С лужайки донеслись взрывы смеха.
— Он кажется мне ужасно славным малым, лапочка.
— А он такой и есть, — сказала она и обвела в задумчивости взглядом залив, и пятнистое голубое небо, и лужайку, где гулял ветер и где девушки красными и голубыми пятнами стояли болтая. Она опустила глаза на свои руки. — По-моему, он такой. По-моему, он самый славный из всех, кого я когда-либо знала. — И подняв глаза, подмигнула ему: — Кроме тебя, конечно. Я хочу сказать, — продолжала она, — по-моему, у него есть все, что может пожелать девушка, если это не звучит банально. Я хочу сказать, в нем есть честность и порядочность, и я не могу должным образом описать эти качества, не показавшись немножко дурочкой. После смерти Моди я хотела…
Он сжал ее руку и приложил пальцы к губам.

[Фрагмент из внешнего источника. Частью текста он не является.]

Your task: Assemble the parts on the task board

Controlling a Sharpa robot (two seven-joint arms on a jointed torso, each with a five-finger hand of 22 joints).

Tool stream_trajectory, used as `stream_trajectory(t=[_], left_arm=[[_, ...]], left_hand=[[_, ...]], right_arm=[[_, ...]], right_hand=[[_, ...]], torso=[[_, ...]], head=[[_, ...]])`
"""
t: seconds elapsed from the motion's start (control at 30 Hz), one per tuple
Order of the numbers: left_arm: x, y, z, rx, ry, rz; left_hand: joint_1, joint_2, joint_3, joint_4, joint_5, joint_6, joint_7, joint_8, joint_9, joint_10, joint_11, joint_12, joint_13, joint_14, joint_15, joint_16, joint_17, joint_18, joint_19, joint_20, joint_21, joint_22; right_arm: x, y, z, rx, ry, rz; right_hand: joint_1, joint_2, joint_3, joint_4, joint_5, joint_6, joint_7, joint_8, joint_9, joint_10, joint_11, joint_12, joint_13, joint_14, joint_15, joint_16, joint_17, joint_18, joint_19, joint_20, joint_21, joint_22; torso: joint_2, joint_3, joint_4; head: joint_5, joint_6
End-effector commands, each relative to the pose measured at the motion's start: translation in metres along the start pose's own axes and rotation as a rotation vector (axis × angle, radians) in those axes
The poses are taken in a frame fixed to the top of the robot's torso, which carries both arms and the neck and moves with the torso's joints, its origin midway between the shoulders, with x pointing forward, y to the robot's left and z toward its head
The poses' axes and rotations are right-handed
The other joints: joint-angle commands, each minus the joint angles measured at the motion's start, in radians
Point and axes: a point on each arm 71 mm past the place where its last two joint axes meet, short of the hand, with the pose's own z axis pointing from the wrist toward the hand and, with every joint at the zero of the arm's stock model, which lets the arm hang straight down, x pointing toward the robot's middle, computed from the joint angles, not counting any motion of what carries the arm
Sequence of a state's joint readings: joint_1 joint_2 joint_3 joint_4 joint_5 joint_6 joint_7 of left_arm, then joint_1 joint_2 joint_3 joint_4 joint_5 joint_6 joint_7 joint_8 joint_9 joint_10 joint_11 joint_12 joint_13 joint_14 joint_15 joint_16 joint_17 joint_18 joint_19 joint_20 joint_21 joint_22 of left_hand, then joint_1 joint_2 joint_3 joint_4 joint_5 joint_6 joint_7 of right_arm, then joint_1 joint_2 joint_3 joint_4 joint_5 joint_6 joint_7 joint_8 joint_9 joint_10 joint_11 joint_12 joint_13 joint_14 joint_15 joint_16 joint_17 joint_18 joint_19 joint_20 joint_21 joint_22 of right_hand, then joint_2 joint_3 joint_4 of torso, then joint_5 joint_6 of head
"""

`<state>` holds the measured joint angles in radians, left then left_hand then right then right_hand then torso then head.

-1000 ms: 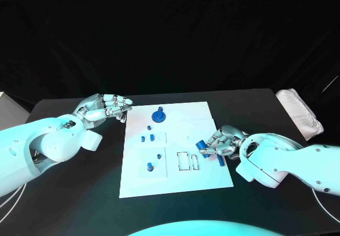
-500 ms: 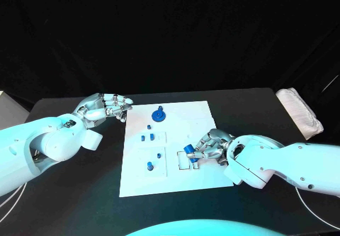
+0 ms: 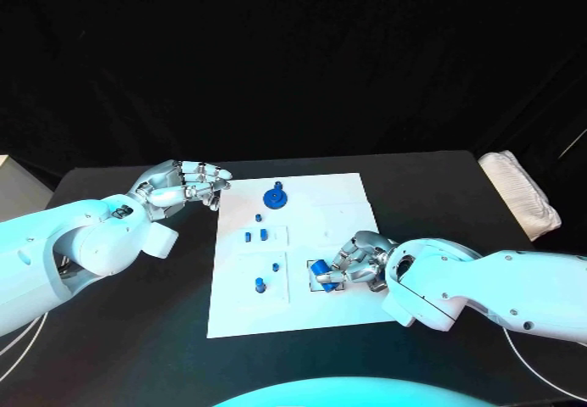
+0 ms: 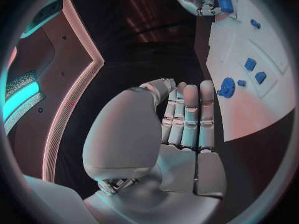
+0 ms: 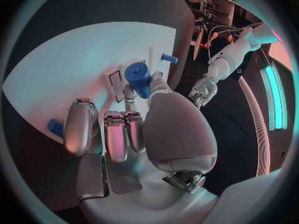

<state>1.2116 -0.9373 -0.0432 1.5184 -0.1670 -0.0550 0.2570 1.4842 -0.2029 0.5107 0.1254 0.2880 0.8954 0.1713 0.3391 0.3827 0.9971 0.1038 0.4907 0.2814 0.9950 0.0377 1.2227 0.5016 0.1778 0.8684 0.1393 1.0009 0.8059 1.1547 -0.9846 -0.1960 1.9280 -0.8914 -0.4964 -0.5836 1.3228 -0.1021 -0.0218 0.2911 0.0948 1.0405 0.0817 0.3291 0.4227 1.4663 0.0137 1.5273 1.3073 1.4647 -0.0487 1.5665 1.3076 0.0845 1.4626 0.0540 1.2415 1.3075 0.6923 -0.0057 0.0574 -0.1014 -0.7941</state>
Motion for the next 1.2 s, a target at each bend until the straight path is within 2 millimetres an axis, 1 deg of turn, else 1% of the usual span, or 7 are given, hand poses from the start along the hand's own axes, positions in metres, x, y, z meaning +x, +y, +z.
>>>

— Да, я знаю, извини, — продолжила она, — извини, зайка. Мы ведь дали зарок не говорить об этом, верно? Ну, всеми буквами алфавита обещаю тебе, что я забуду. — Она замолчала и закрыла глаза. Возникла неясная череда воспоминаний, призраков, теней, когда он увидел, как она повторяет давно не слышанный им трюк: глаза ее были закрыты, губы мило опущены, и она на минуту показалась ему девочкой лет шести или восьми, и он мог бы прижать ее к сердцу. — Словом, когда я туда уехала, я разошлась вовсю. По-моему, какое-то время я была чокнутая. Всю прошлую зиму и прошлую весну я жила как бродяжка, хотя и не дала вам это понять в своих письмах. Я так жила, считая, что живу в свое удовольствие или что-то в этом роде, и была несчастна. Правда, зайка, ты не знаешь, как я была несчастна. По-моему, только твои письма меня и поддерживали. И тем не менее я выходила на улицу и слишком много пила с этими жуткими, ужасными людьми, которых я знала: они занимались модой, или были декораторами, или делали рисунки для дорогих журналов, и все они были лощеные и шикарно разговаривали, и ни у одного не было ни души, ни сердца. Я возвращалась потом домой со странным чувством, что меня предали, но только потому, что позволяла, чтобы меня предавали, и тогда твои письма почему-то, казалось, не помогали мне. Они казались глупыми и дурацкими, и сентиментальными, и довольно никчемными — ты был так далеко и был тоже потерянный, и, похоже, ты меня совсем не понимал. Я большинство из них рвала, а потом плакала, проснувшись на другое утро, от того, что я их уничтожила. Ох, зайка, ты не представляешь себе, как я была тогда несчастна. По-моему, я всех ненавидела. Я старалась делать вид, что мне нравятся эти новые люди, люди вообще, но это было не так. Я даже не знаю, любила ли я себя.